Google wants a cool image
The project is called 100 Zeros, as confirmed by Business Insider. It's a partnership with Range Media Partners, a rather trendy production company behind films like Longlegs and A Complete Unknown. Their mission: to identify projects, scripted or not, that Google can help finance or produce. And the goal is clear: to introduce its products into pop culture—not by plastering a logo everywhere, but gently.
This isn't a disguised advertisement, they swear. Google simply wants its tech tools (like "Immersive View" in Maps or its spatial tools that blend the virtual and the real) to be used naturally in stories. Basically, to make it believable—and if possible, a little cool.
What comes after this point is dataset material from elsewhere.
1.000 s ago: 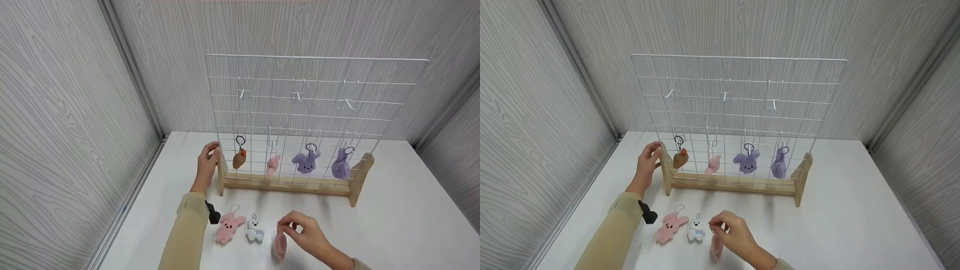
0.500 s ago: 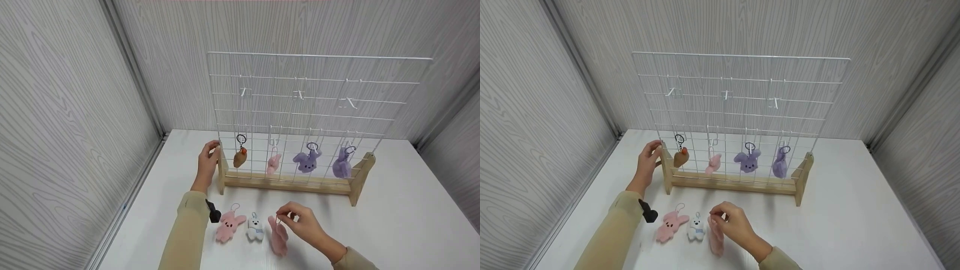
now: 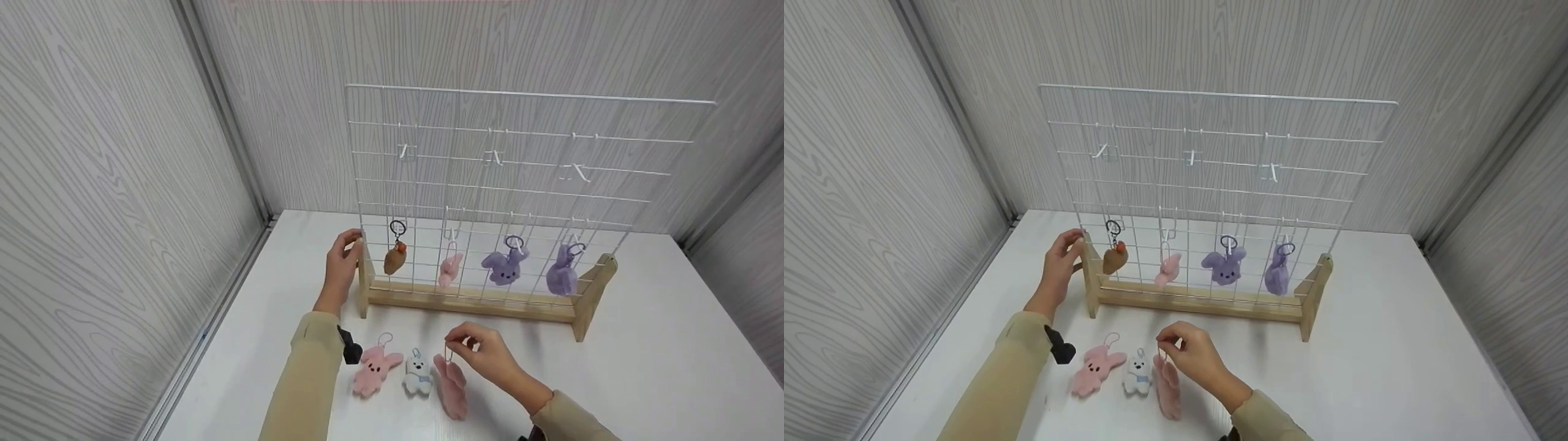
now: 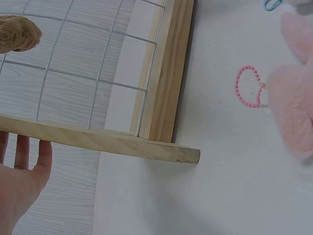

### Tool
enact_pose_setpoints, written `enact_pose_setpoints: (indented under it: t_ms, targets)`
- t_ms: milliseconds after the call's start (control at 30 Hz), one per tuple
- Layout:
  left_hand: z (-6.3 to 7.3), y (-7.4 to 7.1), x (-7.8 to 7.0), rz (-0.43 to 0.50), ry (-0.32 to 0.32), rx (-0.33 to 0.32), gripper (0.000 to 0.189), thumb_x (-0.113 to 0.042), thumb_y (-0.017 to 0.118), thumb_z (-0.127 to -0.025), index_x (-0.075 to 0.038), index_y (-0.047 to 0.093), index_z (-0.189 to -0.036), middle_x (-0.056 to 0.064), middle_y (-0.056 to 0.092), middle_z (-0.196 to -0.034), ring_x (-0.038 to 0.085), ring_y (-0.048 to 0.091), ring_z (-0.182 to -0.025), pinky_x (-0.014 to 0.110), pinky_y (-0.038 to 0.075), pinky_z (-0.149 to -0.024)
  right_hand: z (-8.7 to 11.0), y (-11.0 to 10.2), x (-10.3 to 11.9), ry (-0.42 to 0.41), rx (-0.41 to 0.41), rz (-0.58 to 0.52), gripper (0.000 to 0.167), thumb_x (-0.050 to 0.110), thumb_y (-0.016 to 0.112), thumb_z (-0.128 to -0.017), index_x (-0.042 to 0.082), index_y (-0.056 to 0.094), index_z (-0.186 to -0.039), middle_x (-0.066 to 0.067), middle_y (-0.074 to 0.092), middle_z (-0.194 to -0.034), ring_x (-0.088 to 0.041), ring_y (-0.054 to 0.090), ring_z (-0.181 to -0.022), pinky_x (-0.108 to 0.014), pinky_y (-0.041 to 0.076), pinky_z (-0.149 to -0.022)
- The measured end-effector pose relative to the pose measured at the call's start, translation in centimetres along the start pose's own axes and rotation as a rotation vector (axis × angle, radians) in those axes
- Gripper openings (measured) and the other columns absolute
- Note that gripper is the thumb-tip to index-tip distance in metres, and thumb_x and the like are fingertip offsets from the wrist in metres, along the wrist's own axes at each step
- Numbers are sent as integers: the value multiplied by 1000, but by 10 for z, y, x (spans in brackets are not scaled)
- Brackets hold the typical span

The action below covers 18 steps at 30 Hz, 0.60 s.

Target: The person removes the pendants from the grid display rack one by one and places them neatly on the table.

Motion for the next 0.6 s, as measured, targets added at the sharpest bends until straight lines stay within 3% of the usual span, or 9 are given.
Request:
enact_pose_setpoints:
  t_ms: [333, 600]
  targets:
    - [0, -1, 1, 14, -8, 9, 35, -26, 51, -97, -11, 51, -129, 8, 47, -127, 27, 50, -112, 45, 42, -90, -7, 3, -17, 57, 32, -17, 10, -11, 64, -81, -2, 66, -85, -8, 67, -79, -24, 61, -66, -30, 49, -59]
    - [-1, 0, 0, -19, 16, -6, 34, -23, 51, -97, -9, 51, -128, 6, 50, -123, 23, 52, -108, 41, 45, -87, -12, 8, -28, 37, 21, -50, 12, -14, 65, -78, -3, 65, -85, -10, 67, -79, -29, 61, -67, -32, 50, -59]
Point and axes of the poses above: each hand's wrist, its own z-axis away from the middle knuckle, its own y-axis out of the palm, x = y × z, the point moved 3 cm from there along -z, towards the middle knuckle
It's not entirely new: last year, Google quietly slipped a few bucks into financing the film Cuckoo, a horror thriller starring Hunter Schafer (Euphoria). The 100 Zeros logo appears in the credits, but without a marketing campaign behind it. Test successful.
Since then, Google and Range have launched another project: "AI on Film," which funds short films about the place of artificial intelligence in our lives. Two of these films could even become feature films. The goal is also to counterbalance the anxiety-inducing narratives about AI with slightly more nuanced stories, according to Mira Lane, who leads Google's technology and society strategy.
But there's no question of dumping everything on YouTube. Surprisingly, Google prefers to sell these projects to platforms like Netflix or traditional channels. The idea is to do like Nike with its internal studio: produce content that fits its image without being an ad.
Behind all this, there is, of course, a hope: that young people will disconnect from Apple a little. Today, 88% of American teenagers have an iPhone. And hit series are often populated by characters tapping on Apple products. Google is probably dreaming that in the next trendy series, the hero uses "Circle to Search" on a Pixel, without it being an ad.